From: stevenj@alum.mit.edu (Steven G. Johnson)
Newsgroups: sci.math
Subject: Re: primitive roots and parallel FFT
Date: Sat, 25 Oct 1997 20:36:39 -0400

kpolit@irio.pz.zgora.pl (Kamil Politowicz) wrote:
>2. The only FFT algorithm I know requires that the vector's length n
>is power of 2. Is there any other algorithm suitable without this
>limitation?

Many other FFT algorithms exist, most of which are not limited to powers of
two.   In fact, there are even FFT algorithms for prime lengths.

The most commonly-implemented FFT algorithm is Cooley-Tukey, which takes a
DFT of composite size N = N1 * N2 and expresses it as N2 DFTs of size N1
followed by N1 DFTs of size N2 (with some multiplications by phase factors
in between).  You then do this recursively to get an O(N lg N) algorithm.

The algorithm you are thinking of is just Cooley-Tukey in the special case
of N2  = 2, which is known as the "radix-2" Cooley-Tukey algorithm. 
Implementations which handle other factors are typically called
"mixed-radix" FFTs.

Of course, the recursion in Cooley-Tukey has to stop when you reach a prime
length.  Most implementations require that the N be factorizable into small
primes (e.g. < 10), and simply use the O(N^2) algorithm when those sizes
are reached.

However, there are algorithms to compute FFTs of prime lengths in O(N lg N)
time.  These are typically faster than the O(N^2) algorithm for anything
more than very small primes, but are much slower than FFTs of nearby
composite lengths.  The most commonly-implemented algorithm of this sort is
known as the "chirp-z" algorithm and is due to Bluestein.
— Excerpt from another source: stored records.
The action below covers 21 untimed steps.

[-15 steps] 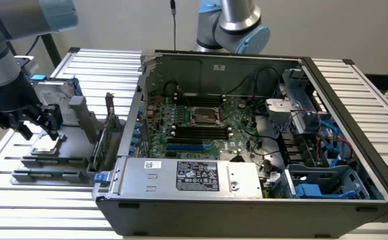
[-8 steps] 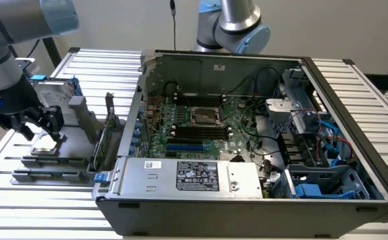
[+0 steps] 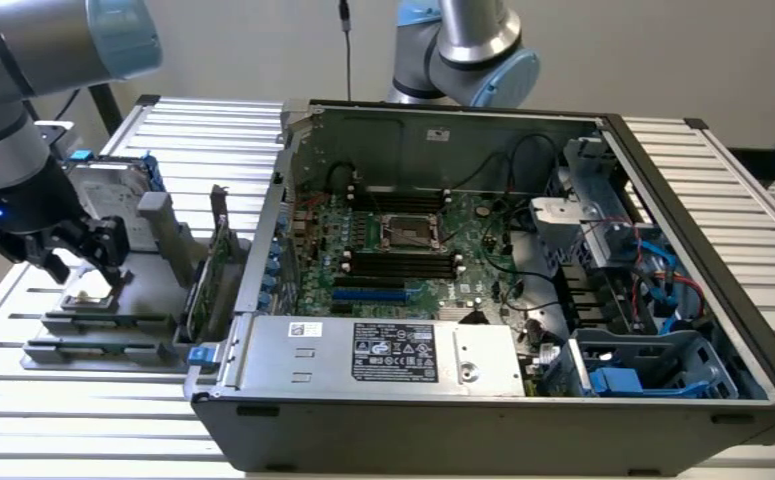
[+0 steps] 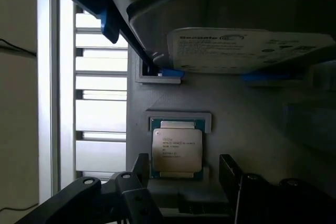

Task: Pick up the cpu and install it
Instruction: 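Pick up the cpu and move it towards the insertion slot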

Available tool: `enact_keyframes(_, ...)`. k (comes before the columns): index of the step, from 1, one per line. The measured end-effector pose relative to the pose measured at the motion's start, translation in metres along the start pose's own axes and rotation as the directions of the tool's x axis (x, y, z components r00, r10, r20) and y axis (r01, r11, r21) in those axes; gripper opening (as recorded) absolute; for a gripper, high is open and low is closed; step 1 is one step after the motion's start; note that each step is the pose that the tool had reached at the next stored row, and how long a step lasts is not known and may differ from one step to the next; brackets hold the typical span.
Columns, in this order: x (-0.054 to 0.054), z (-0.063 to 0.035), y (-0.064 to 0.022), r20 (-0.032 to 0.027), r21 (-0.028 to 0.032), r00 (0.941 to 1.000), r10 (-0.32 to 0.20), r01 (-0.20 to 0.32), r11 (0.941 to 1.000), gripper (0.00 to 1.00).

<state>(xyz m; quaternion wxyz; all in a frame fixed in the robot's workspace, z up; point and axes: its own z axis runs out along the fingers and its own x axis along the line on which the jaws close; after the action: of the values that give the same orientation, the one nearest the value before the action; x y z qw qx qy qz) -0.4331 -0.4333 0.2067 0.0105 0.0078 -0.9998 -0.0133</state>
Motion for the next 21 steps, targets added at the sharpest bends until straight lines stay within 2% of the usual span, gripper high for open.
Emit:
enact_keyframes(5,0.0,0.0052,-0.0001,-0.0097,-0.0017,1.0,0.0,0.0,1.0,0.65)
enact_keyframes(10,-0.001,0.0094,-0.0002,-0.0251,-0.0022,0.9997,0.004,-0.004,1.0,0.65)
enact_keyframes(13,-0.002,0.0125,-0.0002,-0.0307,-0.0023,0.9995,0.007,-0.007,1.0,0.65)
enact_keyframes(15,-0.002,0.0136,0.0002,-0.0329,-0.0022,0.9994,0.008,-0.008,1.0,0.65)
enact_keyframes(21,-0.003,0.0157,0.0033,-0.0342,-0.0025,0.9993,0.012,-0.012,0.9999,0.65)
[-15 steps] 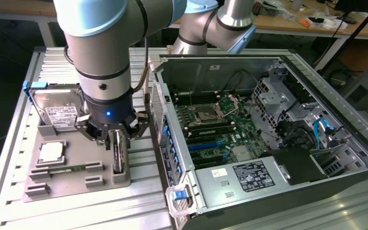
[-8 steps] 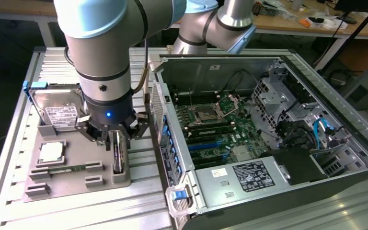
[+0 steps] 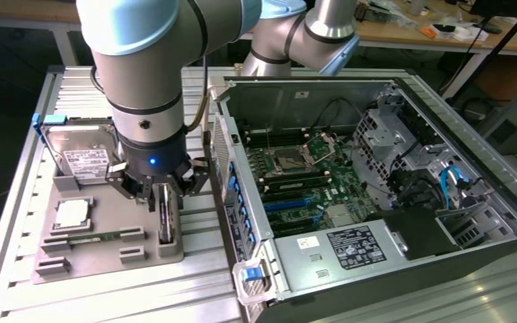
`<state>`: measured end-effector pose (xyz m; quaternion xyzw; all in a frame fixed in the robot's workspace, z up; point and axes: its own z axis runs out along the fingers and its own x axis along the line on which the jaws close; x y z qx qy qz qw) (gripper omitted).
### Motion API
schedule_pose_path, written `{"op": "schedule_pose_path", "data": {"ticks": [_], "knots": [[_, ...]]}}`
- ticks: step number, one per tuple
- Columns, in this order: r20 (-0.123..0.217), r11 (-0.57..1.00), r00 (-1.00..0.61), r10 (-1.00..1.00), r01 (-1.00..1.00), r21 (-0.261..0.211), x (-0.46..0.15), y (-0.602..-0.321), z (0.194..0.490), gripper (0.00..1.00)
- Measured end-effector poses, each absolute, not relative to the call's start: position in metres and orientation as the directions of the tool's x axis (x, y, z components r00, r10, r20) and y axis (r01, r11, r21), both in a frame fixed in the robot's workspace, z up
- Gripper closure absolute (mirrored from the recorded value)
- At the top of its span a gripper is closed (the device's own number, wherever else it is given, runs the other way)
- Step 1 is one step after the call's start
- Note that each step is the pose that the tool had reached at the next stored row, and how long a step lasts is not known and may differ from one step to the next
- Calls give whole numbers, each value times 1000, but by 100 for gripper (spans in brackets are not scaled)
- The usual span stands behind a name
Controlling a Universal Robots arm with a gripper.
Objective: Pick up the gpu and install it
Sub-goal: 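Pick up the gpu and move the gpu toward the slot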
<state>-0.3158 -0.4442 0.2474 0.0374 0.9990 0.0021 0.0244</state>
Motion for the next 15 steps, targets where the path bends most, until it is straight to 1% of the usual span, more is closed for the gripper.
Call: {"op": "schedule_pose_path", "data": {"ticks": [15], "knots": [[-48, 997, -996, 75, 75, 6, -319, -443, 246, 52]]}}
There are many other FFT algorithms, e.g. prime-factor algorithms,
Winograd's algorithm, Bruun algorithms, and the QFT algorithm, to name a
few.  It is actually possible...and potentially useful...to mix several of
these algorithms in a single program.  I would recommend that you stick to
Cooley-Tukey in the beginning, though; you can always implement other
algorithms later.

(Note that all the algorithms I am alluding to here are exact...I am not
referring to any sort of zero-padding, which introduces errors into the
spectrum.)

Most parallel 1D FFT implementations that I am aware of do something like
the following:

Do a standard Cooley-Tukey algorithm  using N1 = sqrt(N) (or the closest
factor of N to sqrt(N)):

1) Do the N2 FFTs of size N1.  You can set up the array so that these
transforms are all uniprocessor transforms.

2) Perform a global transpose of the array (viewed as an N2 by N1 2D
array).  This requires communication among the processors.

3) Multiply by the phase factors ("twiddle factors").

4) Do the N1 FFTs of size N2.  Again, because of the transpose, these will
all be uniprocessor transforms, and require no communication.

5) Optionally, transpose the array back to its original order.

This method is sometimes called the "4-step" FFT, and was first described
explicitly by Bailey.  It is, however, essentially just a specialized form
of Cooley & Tukey's 1965 FFT algorithm.

You can find links to more information on FFTs, along with source code, at
the FFTW home page:

http://theory.lcs.mit.edu/~fftw

FFTW, a C FFT library (not limited to powers of two), also contains
parallel, distributed memory, multi-dimensional FFT code which could be
adapted to do parallel 1D FFTs (by the above method) without great
difficulty.

I would recommend that you make use of some pre-existing FFT
implementation, rather than writing one yourself from scratch, as
implementing a fast FFT program turns out to be non-trivial.  If FFTW
doesn't suit your needs for some reason, the FFTW home page contains links
to many other sources of FFT code on the web.

Good luck!

Cordially,
Steven G. Johnson

PS. Unfortunately, the information available on-line regarding FFT
algorithms other than radix-2 Cooley-Tukey is extremely poor.  If you
really want to get into this, you'll have to dig into the print literature. 
As a starting point, you might look at the references listed in our paper
on FFTW (available at the above web site).